Is good news bad news or is it actually good news?

Markets have reacted differently to economic news the past few years. So how is it going to react in the post-COVID world?

investor looking up as if watching asx share price

Image source: Getty Images

You’re reading a free article with opinions that may differ from The Motley Fool’s Premium Investing Services. Become a Motley Fool member today to get instant access to our top analyst recommendations, in-depth research, investing resources, and more. Learn More

Share markets have been funny the past few years.

For much of last year, while COVID-19 first raged (and for a few years prior), US and ASX shares have counter-intuitively shot upwards whenever the economy looked suppressed.

Bad news meant good news.

Nucleus Wealth head of investments Damien Klassen said this is because share markets are "driven by narrative".

"Bad economic news meant bond yields fell and inflation expectations cratered. However, it also meant more central bank intervention. Growth stocks boomed," he said in a memo to clients.

Of course, this led to some absurd consequences.

"In a time of no growth, any stock that did exhibit 6 months of growth would 'therefore' grow forever. Even better if the stock didn't make any profit!" 

"A lower bond yield meant investors could pay more for those stocks. In the land of the blind, the one-eyed man became king."

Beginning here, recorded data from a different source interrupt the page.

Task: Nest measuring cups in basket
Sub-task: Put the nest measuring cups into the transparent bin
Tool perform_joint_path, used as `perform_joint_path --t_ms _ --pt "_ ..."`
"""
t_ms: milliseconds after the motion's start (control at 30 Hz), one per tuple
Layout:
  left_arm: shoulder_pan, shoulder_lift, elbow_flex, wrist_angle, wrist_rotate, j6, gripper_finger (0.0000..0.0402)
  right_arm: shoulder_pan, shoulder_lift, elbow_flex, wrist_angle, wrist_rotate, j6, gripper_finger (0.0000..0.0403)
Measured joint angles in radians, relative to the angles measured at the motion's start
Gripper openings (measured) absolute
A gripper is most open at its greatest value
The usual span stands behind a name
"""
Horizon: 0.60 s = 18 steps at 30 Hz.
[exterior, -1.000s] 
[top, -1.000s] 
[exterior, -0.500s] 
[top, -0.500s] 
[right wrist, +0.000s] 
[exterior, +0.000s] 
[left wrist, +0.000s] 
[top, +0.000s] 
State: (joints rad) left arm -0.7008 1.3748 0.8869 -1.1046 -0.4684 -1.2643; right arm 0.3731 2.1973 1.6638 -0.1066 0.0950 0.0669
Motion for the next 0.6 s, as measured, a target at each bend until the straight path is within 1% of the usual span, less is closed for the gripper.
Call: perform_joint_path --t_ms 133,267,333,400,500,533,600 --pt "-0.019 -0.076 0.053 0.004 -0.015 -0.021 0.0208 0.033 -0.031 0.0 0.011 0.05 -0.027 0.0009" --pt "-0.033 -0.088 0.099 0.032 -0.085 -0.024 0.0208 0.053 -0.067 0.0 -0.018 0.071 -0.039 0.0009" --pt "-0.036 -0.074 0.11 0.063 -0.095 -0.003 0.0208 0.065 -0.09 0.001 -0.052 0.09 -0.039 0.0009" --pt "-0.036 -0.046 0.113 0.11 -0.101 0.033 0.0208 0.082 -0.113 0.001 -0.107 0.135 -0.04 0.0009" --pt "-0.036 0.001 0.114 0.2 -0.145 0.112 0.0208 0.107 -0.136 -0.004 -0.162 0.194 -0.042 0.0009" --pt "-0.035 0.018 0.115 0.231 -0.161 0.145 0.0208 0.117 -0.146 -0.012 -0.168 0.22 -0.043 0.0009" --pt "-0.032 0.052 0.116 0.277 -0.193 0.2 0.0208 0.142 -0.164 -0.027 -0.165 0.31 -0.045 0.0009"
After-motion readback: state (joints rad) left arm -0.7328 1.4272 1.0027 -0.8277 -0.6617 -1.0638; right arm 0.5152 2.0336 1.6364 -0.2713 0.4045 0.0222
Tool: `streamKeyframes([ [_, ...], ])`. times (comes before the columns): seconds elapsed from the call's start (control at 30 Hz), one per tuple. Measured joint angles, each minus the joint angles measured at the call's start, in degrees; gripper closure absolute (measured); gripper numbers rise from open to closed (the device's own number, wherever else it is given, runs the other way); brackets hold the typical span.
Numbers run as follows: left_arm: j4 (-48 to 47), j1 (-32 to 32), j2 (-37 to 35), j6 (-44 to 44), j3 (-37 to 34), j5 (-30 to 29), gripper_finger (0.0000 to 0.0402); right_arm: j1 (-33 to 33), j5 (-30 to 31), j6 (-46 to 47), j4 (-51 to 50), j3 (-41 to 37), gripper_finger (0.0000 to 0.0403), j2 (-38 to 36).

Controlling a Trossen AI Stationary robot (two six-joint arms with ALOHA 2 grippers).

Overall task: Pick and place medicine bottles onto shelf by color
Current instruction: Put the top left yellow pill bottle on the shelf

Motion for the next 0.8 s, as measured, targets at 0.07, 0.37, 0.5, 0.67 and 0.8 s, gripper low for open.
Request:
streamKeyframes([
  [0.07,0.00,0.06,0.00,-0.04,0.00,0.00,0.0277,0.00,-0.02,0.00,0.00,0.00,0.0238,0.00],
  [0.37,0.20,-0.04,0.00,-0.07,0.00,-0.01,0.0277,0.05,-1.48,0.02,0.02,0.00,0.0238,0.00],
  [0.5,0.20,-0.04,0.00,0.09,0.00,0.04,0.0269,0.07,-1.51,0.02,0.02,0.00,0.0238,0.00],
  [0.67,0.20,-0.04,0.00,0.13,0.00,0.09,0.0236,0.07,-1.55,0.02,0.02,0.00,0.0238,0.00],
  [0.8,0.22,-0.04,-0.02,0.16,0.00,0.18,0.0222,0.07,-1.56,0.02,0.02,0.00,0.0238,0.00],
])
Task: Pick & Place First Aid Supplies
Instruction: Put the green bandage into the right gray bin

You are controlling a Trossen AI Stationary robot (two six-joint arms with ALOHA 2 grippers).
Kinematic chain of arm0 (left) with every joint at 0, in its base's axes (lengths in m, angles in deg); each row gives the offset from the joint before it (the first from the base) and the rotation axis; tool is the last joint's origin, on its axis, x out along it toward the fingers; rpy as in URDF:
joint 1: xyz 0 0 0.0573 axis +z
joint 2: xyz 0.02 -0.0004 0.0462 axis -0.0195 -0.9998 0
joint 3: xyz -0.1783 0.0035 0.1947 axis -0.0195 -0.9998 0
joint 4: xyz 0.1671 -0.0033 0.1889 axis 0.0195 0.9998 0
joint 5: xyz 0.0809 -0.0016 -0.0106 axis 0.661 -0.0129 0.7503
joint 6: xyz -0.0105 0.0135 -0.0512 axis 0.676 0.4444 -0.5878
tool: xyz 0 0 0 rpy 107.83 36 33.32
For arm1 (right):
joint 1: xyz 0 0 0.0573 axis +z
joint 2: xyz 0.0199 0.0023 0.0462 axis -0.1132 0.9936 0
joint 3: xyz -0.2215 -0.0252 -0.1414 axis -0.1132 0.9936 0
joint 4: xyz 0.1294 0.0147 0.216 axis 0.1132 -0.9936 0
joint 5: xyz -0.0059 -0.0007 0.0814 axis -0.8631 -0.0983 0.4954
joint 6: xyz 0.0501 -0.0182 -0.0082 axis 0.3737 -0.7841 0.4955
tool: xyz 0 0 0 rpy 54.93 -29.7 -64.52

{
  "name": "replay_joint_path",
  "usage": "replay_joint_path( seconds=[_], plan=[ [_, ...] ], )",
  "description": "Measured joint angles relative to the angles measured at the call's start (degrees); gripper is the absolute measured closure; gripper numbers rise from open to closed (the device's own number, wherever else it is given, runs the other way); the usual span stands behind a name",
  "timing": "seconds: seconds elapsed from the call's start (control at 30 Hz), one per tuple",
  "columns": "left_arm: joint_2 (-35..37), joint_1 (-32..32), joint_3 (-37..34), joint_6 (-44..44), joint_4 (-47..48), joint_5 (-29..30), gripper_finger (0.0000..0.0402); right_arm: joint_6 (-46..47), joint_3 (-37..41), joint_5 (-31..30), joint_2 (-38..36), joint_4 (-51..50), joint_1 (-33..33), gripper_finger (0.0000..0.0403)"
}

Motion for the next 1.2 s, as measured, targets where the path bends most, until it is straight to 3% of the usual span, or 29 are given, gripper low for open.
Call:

ASX shares like Afterpay Ltd (ASX: APT) and Tesla Inc (NASDAQ: TSLA) ended up as the poster children for this trend last year.

Good news is good news

The story took a sharp turn in November.

Coronavirus vaccines started to show promise of worldwide rollout, and a change of government in the US revived hope for the global economy.

Good news was, all of a sudden, good news.

"Good economic news meant higher profits," said Klassen.

"Value stocks became the new leaders, and growth stocks sank. Banks, cyclicals, commodities all shot higher on the expectation of rising economic growth."

Good news is bad news

Since this year started, the prospect of rising inflation triggered by the post-COVID recovery started worrying markets.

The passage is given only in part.